## ACTIVITY
Counting task for the entries below: give the number of lines that contain the word "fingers", with no other text.
· · · · · · ·
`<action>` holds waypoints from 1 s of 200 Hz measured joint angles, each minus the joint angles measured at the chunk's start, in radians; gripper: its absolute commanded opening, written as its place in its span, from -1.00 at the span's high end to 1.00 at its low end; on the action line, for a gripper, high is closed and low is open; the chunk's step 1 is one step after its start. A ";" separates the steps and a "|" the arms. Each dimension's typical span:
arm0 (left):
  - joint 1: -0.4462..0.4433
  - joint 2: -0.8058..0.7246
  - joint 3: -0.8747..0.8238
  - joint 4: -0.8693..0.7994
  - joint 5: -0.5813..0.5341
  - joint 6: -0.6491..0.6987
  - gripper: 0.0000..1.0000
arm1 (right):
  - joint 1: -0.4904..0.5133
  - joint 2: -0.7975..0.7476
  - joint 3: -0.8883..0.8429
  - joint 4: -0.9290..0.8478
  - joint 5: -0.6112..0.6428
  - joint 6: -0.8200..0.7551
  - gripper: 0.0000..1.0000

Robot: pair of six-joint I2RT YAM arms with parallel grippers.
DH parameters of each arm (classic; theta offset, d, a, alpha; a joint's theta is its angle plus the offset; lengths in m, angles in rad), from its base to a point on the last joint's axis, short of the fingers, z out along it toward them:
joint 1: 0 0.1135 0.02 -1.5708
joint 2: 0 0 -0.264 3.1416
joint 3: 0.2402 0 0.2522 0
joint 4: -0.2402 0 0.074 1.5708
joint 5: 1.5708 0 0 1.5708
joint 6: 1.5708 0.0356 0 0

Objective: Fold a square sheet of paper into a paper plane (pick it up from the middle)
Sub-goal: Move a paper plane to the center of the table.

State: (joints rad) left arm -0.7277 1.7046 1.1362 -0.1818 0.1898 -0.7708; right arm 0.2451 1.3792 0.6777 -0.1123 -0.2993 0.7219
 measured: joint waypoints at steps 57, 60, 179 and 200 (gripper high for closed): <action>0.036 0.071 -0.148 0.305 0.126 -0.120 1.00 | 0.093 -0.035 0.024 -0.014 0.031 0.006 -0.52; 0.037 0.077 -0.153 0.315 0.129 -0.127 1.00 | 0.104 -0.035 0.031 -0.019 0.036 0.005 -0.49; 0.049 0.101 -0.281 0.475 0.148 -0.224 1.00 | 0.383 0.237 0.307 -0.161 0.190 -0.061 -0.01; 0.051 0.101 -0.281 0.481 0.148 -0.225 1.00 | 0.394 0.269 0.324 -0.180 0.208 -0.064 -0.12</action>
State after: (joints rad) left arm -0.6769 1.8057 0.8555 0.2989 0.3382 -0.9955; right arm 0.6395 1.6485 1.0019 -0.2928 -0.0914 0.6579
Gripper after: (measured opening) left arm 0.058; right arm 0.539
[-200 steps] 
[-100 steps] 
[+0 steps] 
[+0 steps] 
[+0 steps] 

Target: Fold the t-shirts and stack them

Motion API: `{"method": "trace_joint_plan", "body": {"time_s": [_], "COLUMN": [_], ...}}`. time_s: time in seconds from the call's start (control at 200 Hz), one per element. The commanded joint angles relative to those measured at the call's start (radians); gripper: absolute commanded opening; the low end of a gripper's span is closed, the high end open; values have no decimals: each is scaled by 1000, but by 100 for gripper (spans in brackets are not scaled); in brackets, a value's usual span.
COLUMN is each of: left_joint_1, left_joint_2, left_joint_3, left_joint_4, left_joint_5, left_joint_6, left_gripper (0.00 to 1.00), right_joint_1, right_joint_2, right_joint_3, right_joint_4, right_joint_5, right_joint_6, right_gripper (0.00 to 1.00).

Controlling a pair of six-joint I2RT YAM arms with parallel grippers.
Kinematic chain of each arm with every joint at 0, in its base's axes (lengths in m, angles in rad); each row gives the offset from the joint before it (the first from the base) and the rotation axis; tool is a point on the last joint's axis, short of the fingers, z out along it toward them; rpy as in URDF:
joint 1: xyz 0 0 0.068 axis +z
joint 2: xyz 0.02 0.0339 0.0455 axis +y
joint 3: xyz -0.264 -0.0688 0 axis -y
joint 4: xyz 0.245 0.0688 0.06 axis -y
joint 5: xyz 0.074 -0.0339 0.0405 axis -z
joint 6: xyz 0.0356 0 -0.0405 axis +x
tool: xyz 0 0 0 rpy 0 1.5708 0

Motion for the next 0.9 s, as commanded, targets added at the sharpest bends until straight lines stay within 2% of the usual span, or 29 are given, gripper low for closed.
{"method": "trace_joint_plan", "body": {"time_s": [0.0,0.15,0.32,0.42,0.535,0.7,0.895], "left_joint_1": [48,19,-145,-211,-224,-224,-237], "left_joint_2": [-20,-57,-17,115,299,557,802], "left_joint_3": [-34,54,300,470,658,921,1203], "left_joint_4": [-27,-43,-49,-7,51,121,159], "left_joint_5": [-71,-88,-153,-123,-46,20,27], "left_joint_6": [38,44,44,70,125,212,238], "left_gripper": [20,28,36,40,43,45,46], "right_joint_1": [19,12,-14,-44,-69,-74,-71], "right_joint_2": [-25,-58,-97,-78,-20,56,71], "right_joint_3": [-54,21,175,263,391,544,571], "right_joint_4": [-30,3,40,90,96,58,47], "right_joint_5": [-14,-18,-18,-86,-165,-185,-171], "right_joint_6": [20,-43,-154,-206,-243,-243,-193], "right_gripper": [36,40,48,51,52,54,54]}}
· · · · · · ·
## EXERCISE RESULT
2